交通事故により後遺症が残った場合、医師に交通事故による後遺障害を認定するための診断書を作成してもらい、
これを自賠責調査事務所に提出して、後遺障害等級の認定の審査をしてもらうことになります。

後遺症は、その程度に応じて、最も重い1級から14級までの後遺障害等級が認定されます。
(14級の後遺障害にも認定されない「非該当」もあります)

後遺障害等級が認定された場合、等級に応じて、労働能力喪失率が定められています。
これは後遺症により、将来、仕事で稼ぐ力の一部が何パーセント失われたかを定めるものです。
例えば、1級~3級は100%喪失、7級で56%喪失、10級で27%喪失、12級で14%喪失、14級で5%喪失とされています。

この労働能力喪失による将来の収入減少を「逸失利益」と呼びます。
逸失利益の計算方法は、年収額×労働能力喪失率×67歳までの年数に応じた係数、という式で計算をします。
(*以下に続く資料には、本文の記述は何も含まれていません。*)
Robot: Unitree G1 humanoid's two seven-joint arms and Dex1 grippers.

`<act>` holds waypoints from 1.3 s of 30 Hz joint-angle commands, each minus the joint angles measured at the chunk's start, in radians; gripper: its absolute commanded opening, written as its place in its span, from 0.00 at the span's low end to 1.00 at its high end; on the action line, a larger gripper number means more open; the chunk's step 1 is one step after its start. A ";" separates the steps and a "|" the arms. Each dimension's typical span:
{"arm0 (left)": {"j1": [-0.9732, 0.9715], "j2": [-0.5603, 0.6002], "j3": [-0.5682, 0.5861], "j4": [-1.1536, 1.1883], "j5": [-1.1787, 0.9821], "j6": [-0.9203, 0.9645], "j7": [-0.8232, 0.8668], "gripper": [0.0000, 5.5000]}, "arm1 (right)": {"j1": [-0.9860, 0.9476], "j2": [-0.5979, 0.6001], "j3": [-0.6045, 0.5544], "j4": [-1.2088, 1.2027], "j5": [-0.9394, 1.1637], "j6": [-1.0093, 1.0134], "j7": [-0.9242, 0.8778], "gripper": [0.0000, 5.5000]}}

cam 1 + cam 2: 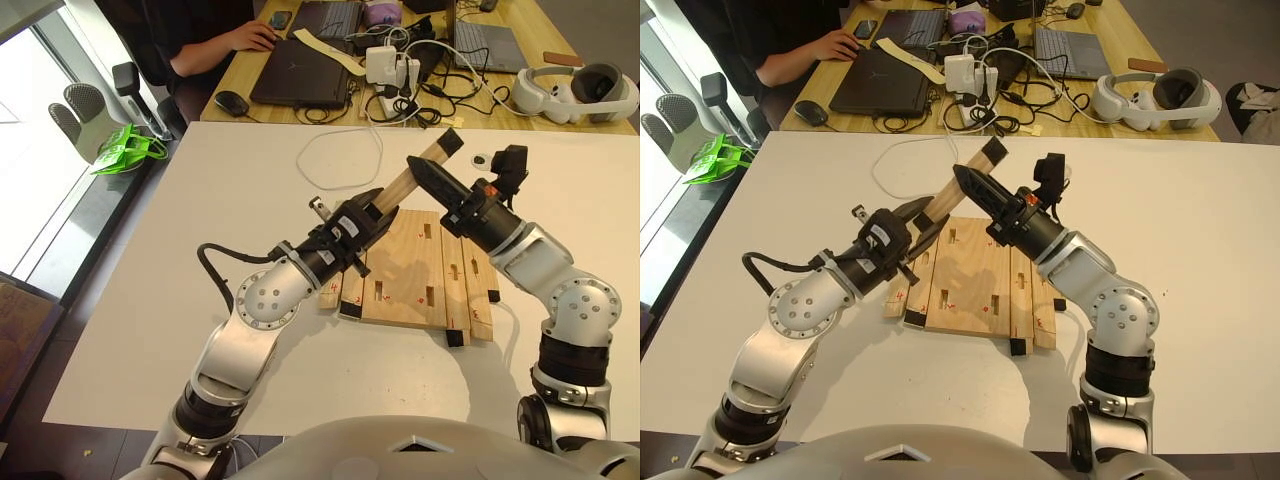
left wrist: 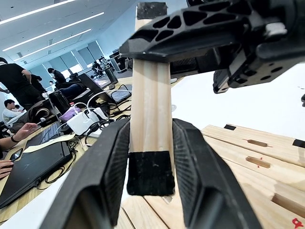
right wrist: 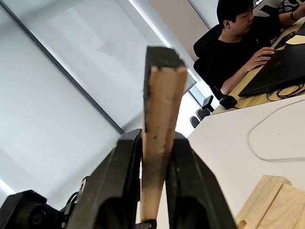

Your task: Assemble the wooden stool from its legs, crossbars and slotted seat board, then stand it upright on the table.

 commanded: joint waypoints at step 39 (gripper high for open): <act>-0.013 -0.106 0.019 0.042 0.115 0.178 0.141 0.50 | 0.029 -0.126 0.071 -0.182 -0.048 0.078 -0.064 0.07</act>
例えば、35歳で年収500万円の会社員が後遺障害等級10級の後遺症を負った場合、
逸失利益は、500万円×27%×20.389(32年のライプニッツ係数、3%)、2752万5150円となります。

なお、むち打ち症などによる神経の痛みの場合には、実務上、67歳までの年数分の補償が認められず、
14級の場合は5年程度、12級の場合は10年程度が年数の上限となることが多くなっています。